_PROBLEM TO WORK ON_
Set down, exactly, every line from the top of the listing through the one holding "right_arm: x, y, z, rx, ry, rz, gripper".

_RECORDS PROVIDED_
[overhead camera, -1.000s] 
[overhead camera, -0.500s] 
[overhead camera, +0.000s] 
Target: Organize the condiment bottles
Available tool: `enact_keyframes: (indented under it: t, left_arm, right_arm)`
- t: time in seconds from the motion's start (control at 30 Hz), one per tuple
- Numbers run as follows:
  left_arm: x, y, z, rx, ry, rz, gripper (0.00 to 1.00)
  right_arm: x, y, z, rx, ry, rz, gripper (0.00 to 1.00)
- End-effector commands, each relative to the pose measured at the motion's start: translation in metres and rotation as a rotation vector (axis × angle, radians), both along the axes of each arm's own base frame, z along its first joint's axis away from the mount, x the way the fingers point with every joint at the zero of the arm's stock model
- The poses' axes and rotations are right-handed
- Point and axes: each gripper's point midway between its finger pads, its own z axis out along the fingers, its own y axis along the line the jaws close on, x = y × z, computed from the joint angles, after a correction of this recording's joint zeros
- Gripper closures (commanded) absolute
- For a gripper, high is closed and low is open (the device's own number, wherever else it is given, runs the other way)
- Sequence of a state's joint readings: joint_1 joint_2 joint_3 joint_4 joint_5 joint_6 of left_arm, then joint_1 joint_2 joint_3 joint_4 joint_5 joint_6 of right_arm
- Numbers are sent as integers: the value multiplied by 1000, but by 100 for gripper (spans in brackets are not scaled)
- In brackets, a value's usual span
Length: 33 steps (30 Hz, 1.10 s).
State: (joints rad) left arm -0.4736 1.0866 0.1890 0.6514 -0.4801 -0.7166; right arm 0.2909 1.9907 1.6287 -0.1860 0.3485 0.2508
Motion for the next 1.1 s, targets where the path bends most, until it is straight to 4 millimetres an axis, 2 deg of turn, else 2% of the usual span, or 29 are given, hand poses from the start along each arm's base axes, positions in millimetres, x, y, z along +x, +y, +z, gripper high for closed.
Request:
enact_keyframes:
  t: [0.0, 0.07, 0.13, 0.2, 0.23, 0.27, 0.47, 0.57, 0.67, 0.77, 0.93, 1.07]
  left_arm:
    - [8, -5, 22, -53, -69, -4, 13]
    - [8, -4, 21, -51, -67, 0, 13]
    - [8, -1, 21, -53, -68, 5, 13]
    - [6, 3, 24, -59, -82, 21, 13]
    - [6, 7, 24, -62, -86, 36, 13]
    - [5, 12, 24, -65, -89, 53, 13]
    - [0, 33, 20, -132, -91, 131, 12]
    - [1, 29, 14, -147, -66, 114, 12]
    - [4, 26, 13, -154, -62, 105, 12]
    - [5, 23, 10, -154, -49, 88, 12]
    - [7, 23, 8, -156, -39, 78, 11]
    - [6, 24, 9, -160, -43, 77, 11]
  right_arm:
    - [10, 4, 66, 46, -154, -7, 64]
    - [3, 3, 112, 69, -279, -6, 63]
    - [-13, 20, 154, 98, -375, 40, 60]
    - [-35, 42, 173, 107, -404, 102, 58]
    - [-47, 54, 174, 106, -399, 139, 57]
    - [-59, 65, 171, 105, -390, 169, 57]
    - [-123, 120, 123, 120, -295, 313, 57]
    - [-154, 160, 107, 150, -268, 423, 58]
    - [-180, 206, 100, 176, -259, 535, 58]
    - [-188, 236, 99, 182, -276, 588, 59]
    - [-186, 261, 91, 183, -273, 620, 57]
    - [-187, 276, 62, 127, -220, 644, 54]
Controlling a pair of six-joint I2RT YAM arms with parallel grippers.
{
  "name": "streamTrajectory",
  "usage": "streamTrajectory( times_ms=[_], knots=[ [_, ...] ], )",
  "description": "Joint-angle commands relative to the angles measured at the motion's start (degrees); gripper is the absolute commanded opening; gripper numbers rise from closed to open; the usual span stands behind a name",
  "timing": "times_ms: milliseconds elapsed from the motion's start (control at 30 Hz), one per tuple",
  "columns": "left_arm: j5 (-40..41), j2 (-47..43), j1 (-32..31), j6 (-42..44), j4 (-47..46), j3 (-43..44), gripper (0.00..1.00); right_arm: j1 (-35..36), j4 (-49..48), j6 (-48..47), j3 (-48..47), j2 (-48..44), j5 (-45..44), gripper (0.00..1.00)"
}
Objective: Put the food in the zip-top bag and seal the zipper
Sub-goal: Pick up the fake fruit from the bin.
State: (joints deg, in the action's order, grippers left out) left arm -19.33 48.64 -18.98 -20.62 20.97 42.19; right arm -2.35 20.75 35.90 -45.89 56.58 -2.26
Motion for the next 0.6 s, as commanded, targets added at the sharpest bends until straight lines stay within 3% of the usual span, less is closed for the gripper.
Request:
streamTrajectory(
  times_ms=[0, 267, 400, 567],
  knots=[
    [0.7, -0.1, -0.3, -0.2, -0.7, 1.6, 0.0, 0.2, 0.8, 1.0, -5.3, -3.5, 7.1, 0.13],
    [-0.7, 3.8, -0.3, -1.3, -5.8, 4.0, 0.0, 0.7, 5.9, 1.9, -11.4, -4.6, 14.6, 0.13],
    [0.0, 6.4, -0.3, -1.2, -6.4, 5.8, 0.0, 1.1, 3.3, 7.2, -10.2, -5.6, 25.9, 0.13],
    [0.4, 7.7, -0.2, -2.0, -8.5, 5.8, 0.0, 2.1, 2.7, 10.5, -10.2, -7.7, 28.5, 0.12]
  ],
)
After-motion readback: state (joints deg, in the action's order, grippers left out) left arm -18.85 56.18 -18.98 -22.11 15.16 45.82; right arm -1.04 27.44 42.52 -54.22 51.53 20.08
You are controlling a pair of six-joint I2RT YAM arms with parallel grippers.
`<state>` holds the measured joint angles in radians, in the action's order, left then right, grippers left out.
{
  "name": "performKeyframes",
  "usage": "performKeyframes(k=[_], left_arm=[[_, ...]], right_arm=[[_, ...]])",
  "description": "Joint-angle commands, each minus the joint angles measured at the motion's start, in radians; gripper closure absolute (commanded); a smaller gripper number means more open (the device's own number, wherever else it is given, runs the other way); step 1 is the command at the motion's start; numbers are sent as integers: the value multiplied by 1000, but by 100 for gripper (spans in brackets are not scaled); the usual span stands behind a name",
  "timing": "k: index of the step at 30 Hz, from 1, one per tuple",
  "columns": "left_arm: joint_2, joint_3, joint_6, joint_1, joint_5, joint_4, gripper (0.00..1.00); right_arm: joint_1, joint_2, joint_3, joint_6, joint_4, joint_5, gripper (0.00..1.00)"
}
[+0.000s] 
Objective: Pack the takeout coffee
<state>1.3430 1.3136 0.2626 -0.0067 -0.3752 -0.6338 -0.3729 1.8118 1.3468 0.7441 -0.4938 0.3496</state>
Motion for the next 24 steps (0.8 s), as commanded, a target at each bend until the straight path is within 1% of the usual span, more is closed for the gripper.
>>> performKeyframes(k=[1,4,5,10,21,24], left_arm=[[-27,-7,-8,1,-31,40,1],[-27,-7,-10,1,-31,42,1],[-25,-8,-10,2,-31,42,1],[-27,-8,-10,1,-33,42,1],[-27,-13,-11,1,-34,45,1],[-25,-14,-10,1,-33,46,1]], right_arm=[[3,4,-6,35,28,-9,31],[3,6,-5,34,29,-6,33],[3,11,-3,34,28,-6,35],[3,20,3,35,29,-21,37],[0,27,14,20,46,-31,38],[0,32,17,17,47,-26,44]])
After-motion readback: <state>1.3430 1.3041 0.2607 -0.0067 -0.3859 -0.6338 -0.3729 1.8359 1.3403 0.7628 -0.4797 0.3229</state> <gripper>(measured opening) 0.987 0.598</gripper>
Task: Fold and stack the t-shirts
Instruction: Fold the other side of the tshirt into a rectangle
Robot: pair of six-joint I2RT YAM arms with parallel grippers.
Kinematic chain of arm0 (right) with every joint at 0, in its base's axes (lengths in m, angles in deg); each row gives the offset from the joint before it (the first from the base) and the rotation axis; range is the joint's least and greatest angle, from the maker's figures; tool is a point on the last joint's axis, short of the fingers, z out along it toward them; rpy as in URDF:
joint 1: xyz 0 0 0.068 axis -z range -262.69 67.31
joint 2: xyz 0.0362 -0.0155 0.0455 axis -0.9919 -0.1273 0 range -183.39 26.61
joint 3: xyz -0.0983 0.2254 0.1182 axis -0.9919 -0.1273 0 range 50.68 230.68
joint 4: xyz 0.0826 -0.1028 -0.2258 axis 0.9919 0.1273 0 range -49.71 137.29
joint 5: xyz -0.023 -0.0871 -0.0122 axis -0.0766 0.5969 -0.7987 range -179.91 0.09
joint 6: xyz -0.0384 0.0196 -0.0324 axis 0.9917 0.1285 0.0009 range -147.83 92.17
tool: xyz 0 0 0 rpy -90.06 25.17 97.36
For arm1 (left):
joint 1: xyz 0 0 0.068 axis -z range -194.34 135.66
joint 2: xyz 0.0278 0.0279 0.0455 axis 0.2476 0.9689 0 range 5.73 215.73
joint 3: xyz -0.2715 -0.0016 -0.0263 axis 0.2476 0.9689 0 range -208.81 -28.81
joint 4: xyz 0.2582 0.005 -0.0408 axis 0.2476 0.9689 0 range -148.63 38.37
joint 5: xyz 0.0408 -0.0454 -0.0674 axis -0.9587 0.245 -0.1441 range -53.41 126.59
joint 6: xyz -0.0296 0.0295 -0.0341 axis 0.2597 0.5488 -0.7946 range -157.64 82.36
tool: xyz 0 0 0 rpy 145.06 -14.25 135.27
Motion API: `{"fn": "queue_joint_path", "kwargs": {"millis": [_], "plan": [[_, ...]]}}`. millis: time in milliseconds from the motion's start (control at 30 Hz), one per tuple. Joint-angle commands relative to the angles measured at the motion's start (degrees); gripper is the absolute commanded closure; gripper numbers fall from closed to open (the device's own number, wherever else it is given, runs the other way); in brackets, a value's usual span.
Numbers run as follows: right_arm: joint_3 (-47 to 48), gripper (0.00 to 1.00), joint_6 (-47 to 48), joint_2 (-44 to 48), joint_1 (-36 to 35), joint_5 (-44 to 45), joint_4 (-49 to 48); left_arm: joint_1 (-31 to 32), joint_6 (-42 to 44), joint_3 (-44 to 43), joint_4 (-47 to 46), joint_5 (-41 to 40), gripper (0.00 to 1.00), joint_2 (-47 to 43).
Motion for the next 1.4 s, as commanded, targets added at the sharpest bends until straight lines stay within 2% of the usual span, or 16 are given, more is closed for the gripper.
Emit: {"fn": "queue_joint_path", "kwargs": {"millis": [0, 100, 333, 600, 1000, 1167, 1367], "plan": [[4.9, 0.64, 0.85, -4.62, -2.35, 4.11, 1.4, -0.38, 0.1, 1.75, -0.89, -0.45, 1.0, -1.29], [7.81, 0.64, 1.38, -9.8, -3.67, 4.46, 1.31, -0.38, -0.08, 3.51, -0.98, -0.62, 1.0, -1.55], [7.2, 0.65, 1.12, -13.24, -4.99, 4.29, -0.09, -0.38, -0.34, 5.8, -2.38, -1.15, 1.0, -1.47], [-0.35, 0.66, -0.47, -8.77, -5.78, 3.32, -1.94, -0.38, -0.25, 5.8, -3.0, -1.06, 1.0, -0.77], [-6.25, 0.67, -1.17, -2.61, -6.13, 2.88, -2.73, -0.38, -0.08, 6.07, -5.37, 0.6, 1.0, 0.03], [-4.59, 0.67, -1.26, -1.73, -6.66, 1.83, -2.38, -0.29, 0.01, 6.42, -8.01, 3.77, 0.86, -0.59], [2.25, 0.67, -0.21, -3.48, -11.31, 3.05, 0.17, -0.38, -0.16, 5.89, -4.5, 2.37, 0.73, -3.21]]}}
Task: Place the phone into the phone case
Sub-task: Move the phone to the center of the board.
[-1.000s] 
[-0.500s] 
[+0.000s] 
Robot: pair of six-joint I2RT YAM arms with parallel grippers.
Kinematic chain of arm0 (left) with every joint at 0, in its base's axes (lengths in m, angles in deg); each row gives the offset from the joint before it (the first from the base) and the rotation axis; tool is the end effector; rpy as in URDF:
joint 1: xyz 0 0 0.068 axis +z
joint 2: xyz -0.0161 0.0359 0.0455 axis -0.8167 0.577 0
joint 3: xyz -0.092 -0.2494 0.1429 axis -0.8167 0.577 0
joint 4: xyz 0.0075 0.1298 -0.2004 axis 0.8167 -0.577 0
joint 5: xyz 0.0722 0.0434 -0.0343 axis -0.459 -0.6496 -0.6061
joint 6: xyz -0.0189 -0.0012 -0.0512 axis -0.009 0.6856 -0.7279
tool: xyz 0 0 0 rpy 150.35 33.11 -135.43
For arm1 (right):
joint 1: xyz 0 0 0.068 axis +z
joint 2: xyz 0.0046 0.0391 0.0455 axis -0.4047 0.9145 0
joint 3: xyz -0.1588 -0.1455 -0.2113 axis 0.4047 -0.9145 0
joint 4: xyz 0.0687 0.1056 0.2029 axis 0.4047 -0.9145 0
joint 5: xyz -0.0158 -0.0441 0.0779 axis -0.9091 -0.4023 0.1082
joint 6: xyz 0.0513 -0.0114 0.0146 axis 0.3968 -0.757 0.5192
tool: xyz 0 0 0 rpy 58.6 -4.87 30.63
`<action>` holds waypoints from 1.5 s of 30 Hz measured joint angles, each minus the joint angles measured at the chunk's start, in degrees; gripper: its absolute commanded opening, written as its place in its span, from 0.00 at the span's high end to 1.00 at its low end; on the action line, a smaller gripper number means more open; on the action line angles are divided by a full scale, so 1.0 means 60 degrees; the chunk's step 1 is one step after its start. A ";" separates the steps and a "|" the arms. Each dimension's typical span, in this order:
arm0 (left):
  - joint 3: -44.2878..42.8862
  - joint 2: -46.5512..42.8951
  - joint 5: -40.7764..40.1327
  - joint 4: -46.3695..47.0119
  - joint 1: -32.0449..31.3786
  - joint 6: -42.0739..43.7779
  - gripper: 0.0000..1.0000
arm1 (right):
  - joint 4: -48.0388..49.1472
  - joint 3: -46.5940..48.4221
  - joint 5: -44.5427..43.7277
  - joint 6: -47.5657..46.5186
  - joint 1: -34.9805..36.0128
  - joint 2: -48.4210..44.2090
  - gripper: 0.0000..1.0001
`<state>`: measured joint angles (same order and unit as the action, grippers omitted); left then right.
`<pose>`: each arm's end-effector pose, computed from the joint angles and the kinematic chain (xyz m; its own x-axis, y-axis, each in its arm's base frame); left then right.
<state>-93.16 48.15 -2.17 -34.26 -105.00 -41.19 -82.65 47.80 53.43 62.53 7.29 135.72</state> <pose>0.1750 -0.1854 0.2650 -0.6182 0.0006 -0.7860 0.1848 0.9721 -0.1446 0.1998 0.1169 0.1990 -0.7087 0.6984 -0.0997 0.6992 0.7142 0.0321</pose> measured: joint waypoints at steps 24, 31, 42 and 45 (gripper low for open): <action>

_FINAL ANSWER_
[overhead camera, -1.000s] 
[overhead camera, -0.500s] 
[overhead camera, +0.000s] 
Target: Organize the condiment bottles
Available tool: `enact_keyframes: (indented under it: t, left_arm, right_arm)`
- t: time in seconds from the motion's start (control at 30 Hz), one per tuple
- Numbers run as follows:
  left_arm: x, y, z, rx, ry, rz, gripper (0.00 to 1.00)
  right_arm: x, y, z, rx, ry, rz, gripper (0.00 to 1.00)

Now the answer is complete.